Carotid intima media thickness (IMT), a predictor of cardiovascular events, is reported to be higher in African-American (AA) vs White (AW) individuals. We investigated whether racial differences in IMT in obese adolescents could be explained by differences in 25 hydroxy-vitamin D [25(OH)D].
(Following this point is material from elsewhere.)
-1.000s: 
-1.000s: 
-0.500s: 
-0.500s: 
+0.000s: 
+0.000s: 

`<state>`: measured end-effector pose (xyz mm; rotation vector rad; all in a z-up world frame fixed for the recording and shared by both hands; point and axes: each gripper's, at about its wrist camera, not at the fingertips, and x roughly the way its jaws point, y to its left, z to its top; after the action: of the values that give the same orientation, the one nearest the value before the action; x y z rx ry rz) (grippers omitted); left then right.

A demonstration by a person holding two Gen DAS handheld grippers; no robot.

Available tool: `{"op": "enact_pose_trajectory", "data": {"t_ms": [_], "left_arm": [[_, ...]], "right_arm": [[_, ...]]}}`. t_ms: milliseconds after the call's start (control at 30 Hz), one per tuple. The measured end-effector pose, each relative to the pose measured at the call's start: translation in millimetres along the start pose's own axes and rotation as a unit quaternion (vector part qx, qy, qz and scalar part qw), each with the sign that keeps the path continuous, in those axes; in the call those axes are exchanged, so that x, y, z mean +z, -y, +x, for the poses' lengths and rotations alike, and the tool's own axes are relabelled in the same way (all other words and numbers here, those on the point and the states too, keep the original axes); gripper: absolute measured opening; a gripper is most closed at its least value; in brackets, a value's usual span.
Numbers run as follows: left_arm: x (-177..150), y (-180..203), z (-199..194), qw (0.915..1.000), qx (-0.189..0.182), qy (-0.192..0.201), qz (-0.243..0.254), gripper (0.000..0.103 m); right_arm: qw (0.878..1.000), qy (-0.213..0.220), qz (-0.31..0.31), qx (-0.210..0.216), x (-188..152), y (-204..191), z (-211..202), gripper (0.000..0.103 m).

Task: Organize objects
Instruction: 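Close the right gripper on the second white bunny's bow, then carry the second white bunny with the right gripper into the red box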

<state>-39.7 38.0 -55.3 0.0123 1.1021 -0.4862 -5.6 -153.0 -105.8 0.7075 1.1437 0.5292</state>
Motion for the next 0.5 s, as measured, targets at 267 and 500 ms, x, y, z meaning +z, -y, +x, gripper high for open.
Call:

RESEARCH DESIGN AND METHODS

A total of 63 obese adolescents had 25(OH)D levels, determination of IMT, body composition, insulin sensitivity (IS) by hyperinsulinemic-euglycemic clamp, lipids and blood pressure (BP).

RESULTS

IMT was higher and 25(OH)D lower in AA vs AW. IMT correlated with 25(OH)D level (r = -0.38, P = .002) but not with IS. In multiple regression analysis, race, HbA1c, BP and age, and not 25(OH)D, BMI or IS, were the significant determinants of IMT (R = 0.44, P < .001). Without race in the model, 25(OH)D (β = -0.36, P = .009) contributed to the variance in IMT (R = 0.32, P = .007).

CONCLUSION

Obese AA adolescents vs AW, have higher IMT, explained by race, BP, and HbA1c. Although 25(OH)D levels contribute to the variance in IMT, the observed racial difference in IMT could be mediated through other unknown race-related factors besides 25(OH)D.

摘要

目的

颈动脉内膜中层厚度(IMT)是心血管事件的预测指标,据报道,非裔美国人(AA)比白人(AW)个体的 IMT 更高。我们研究了肥胖青少年的 IMT 种族差异是否可以通过 25 羟维生素 D [25(OH)D] 的差异来解释。

研究设计和方法

共有 63 名肥胖青少年进行了 25(OH)D 水平、IMT 测定、体成分、胰岛素敏感性(IS)的高胰岛素正葡萄糖钳夹试验、血脂和血压(BP)检查。

结果

AA 组的 IMT 较高,25(OH)D 水平较低。IMT 与 25(OH)D 水平相关(r = -0.38,P =.002),但与 IS 无关。多元回归分析显示,种族、HbA1c、BP 和年龄,而不是 25(OH)D、BMI 或 IS,是 IMT 的重要决定因素(R = 0.44,P <.001)。在没有种族的模型中,25(OH)D(β = -0.36,P =.009)对 IMT 的变异有贡献(R = 0.32,P =.007)。

结论

与 AW 相比,肥胖的 AA 青少年的 IMT 更高,这可以通过种族、BP 和 HbA1c 来解释。尽管 25(OH)D 水平对 IMT 的变异有贡献,但观察到的 IMT 种族差异可能通过除 25(OH)D 以外的其他未知的与种族相关的因素来介导。